Pour le capitaine-élève Nadia Mouyabi, première femme chef de section sur l’exercice, « la complexité est exaltante ; nos actions seront jugées non sur le genre mais sur la pertinence du raisonnement tactique ». Un symbole d’ouverture salué par ses camarades.
Sécurité régionale et développement
Au-delà du volet académique, Maneco-6 s’inscrit dans un contexte régional marqué par la persistance de foyers d’insécurité le long du corridor Congo-Oubangui. Les autorités défendent une approche collective pour couper les routes d’approvisionnement illicites et prévenir les débordements sur le territoire national.
Au ministère de l’Économie forestière, on rappelle que les trafiquants fictifs de l’exercice s’inspirent de circuits bien réels, responsables d’un manque à gagner évalué à dix-sept milliards de francs CFA chaque année sur l’exportation du kevazingo.

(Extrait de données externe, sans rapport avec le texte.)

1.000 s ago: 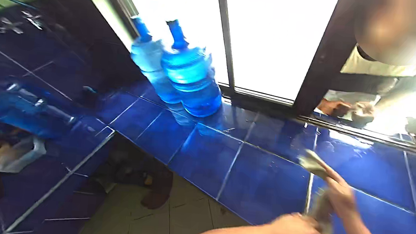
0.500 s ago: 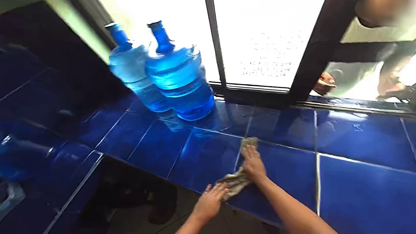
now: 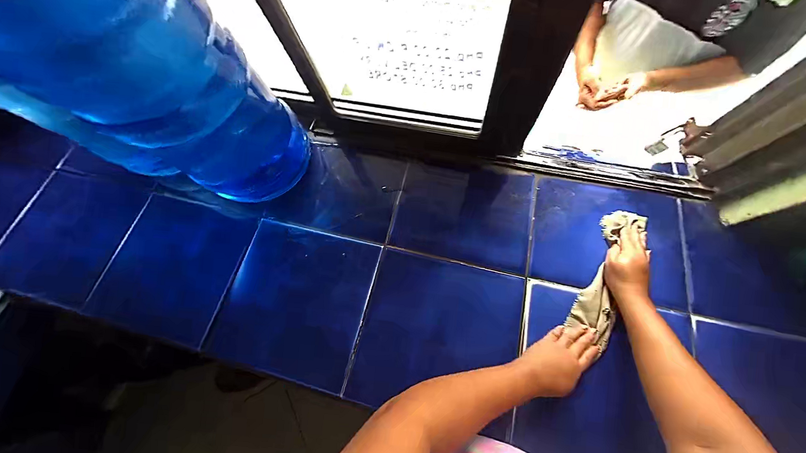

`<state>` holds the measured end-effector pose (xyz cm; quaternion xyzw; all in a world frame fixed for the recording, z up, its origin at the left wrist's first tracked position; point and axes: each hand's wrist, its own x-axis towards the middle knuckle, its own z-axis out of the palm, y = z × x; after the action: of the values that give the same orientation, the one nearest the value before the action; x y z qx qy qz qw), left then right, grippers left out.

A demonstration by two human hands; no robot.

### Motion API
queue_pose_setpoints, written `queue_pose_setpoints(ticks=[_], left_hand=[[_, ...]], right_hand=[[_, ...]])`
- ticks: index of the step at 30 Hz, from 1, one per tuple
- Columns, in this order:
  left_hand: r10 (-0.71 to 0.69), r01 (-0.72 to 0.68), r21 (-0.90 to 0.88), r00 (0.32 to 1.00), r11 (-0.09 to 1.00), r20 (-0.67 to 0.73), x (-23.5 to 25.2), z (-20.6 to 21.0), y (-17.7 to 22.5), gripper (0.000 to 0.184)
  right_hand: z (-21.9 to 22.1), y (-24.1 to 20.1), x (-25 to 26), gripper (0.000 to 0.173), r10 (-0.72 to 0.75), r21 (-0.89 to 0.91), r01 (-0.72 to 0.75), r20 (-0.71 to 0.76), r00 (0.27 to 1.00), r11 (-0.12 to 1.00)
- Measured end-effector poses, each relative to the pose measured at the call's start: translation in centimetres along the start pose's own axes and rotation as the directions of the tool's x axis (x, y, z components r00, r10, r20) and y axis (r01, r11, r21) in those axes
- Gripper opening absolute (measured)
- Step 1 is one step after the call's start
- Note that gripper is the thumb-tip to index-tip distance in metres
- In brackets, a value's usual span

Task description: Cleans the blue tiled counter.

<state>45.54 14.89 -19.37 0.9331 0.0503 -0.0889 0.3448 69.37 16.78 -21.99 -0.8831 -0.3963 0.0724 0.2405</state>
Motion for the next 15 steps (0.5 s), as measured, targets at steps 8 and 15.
queue_pose_setpoints(ticks=[8,15], left_hand=[[-0.42,0.431,-0.041,0.848,0.901,-0.324,-4.2,-4.1,-5.3,0.065],[-0.619,0.647,-0.03,0.715,0.762,-0.324,-9.4,-10.2,-11.5,0.048]], right_hand=[[10.2,-17.8,8.2,0.049,-0.534,0.152,0.514,0.319,0.783,0.844],[16.9,-32.7,10.5,0.049,-0.702,0.27,0.652,0.368,0.61,0.708]])
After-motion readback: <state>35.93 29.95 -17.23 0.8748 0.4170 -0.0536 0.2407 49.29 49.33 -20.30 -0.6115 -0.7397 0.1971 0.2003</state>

Insérer la lutte anti-contrebande dans la formation militaire répond ainsi à une vision globale où sécurité et développement se renforcent mutuellement, explique un économiste de l’université Marien-Ngouabi, notant que les corridors apaisés attirent davantage d’investisseurs nationaux.
Santé et environnement intégrés
Les équipes médicales de l’armée participent aussi, simulant évacuation de blessés et campagnes de vaccination. Le service de santé veut tester sa capacité à déployer, en moins de trois heures, un poste avancé traitant cinquante patients civils.
Enfin, la dimension environnementale n’est pas oubliée : des relevés de pollution sont intégrés au jeu de rôle afin de sensibiliser les futurs commandants à la protection des mangroves, enjeu crucial pour les communautés riveraines du fleuve Congo.
Vers Maneco-7
Lorsque les lampes du poste de commandement s’éteindront, un livre d’enseignements sera rédigé afin d’alimenter la prochaine édition. Déjà, plusieurs cadres parlent d’une version Maneco-7 axée sur l’aide humanitaire, signe que l’école militaire entend rester en phase avec les défis changeants.